::: Given records
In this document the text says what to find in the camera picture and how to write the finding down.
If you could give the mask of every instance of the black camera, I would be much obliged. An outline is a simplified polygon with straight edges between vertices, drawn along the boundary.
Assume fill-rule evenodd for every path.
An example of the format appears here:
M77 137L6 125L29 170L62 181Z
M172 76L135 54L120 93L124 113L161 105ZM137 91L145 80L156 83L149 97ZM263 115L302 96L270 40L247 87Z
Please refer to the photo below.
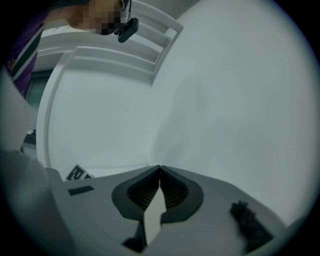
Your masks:
M138 28L139 20L137 18L131 18L122 28L114 32L114 34L118 36L119 43L124 43L138 31Z

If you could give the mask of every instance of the gray plastic surface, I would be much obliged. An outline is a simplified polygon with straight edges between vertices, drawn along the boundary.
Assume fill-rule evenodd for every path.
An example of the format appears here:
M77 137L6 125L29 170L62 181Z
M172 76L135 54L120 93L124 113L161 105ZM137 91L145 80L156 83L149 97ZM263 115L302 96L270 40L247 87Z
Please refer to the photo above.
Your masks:
M108 240L109 247L120 250L118 246L122 247L121 244L126 239L134 236L138 222L122 217L112 202L112 191L118 184L152 167L106 177L65 182L62 182L57 171L48 170L57 207L77 247L83 247L86 243L97 243L97 240L103 243L104 238L111 238ZM244 255L246 240L229 212L232 203L239 200L248 202L248 207L256 212L256 218L272 235L276 236L285 229L285 225L271 210L239 188L194 172L169 168L200 185L204 200L195 214L186 221L163 224L160 233L143 251L143 255ZM83 186L92 186L94 190L74 196L68 193L69 189ZM77 229L74 227L76 223L80 226ZM124 252L135 253L129 249Z

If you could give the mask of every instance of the qr code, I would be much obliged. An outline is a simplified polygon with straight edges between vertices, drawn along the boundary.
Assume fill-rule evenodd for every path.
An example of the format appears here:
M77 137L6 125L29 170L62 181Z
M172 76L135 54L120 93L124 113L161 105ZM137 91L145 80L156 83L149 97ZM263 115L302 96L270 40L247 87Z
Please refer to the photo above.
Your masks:
M85 169L77 164L65 179L67 181L75 181L89 178L94 178L94 176L89 174Z

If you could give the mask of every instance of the white wall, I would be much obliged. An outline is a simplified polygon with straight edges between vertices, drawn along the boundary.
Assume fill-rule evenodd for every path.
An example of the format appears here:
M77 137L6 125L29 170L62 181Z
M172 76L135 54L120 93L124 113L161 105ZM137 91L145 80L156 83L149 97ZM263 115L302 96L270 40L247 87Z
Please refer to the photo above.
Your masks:
M76 164L101 176L101 170L109 175L147 163L150 84L143 72L122 76L129 70L103 50L86 54L78 49L67 64L48 116L49 166L63 179Z
M319 70L305 39L265 1L201 0L178 21L152 87L148 164L230 182L289 225L319 183Z
M140 0L178 19L199 0Z

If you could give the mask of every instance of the person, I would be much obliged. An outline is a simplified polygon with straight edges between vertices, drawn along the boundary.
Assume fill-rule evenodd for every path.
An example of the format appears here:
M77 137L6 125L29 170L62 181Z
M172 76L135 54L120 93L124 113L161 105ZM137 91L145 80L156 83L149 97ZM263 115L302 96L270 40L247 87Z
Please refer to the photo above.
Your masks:
M110 35L122 24L129 0L89 0L41 11L29 20L6 58L6 69L17 90L24 96L37 60L37 46L45 24L65 19L70 27L94 34Z
::::::
What to work on - Could you retype exactly the lines from the first one of the records through the line containing "Please refer to the photo below.", both included, and nothing more?

Reply -
In this document the text says what to find in the camera picture and how to write the finding down.
If you could give the mask of every instance of the black camera, I would be much obliged. An outline is a simplified polygon with straight edges between vertices, drawn along the boundary.
Assume fill-rule evenodd for every path.
An example of the format appears here:
M77 137L6 125L29 170L62 181Z
M172 76L135 54L120 93L124 113L161 105ZM137 91L145 80L156 83L149 97ZM263 115L302 96L270 40L247 87Z
Please refer to the photo below.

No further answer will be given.